Theoretical implications

The study found that product innovation is the singular variable that can adequately improve increasing sales growth. Competitive intensity and technological turbulence are the dual variables that can adequately improve the survival and sustenance of enterprises into the unforeseeable future. Technological capability and competitive intensity are the dual variables that could improve the efficiency of enterprises. Strategic flexibility is the singular variable that could adequately improve the competitive advantage of food and beverage enterprises.

Managerial implications

From the study, product innovation, competitive intensity and technological turbulence, technological capability and competitive intensity, and strategic flexibility are critical sub-variables in determining the robustness of dynamic capacities, as they adequately improve increasing sales growth, survival, and sustenance of enterprise into the unforeseeable future, efficiency of enterprise, and competitive advantage of food and beverage manufacturing enterprises respectively, particularly in this trying period that is evidenced with technological change, competition, among others.
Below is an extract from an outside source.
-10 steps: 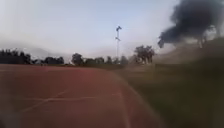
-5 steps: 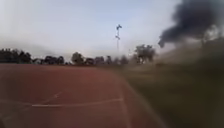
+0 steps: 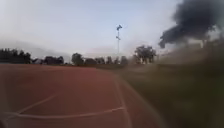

When making managerial decisions pertaining to increasing sales growth, dynamic capacity of product innovation should be focused on. Also, decisions on enterprise survival into the unforeseeable future, dynamic capacities of competitive intensity, and technological turbulence should be prioritized. Finally, regarding the decisions on competitive advantage, dynamic capacity of strategic flexibility should be the focus.

Research limitations

This study is limited to the impact of dynamic capacities on the performance of food and beverage enterprises in Lagos, Nigeria. The following sub-variables (strategic decision-making capacity, product innovation capacity, strategic flexibility, competitive intensity, technological turbulence, and technological capability) were employed to represent the variable of dynamic capacity. Also, the following sub-variables (sales growth, enterprise survival, enterprise efficiency, and competitive advantage) were employed to represent the variable of enterprise performance.

Since this study is limited to ten variables, and six food and beverage enterprises across Lagos, Nigeria, future studies may consider more variables that will be more robust for factor analysis. Also, samples may be drawn from enterprises across West African States (ECOWAS). Comparative analysis with other countries may be conducted by the researcher in future studies. It may also be conducted by researchers that want to imitate the study.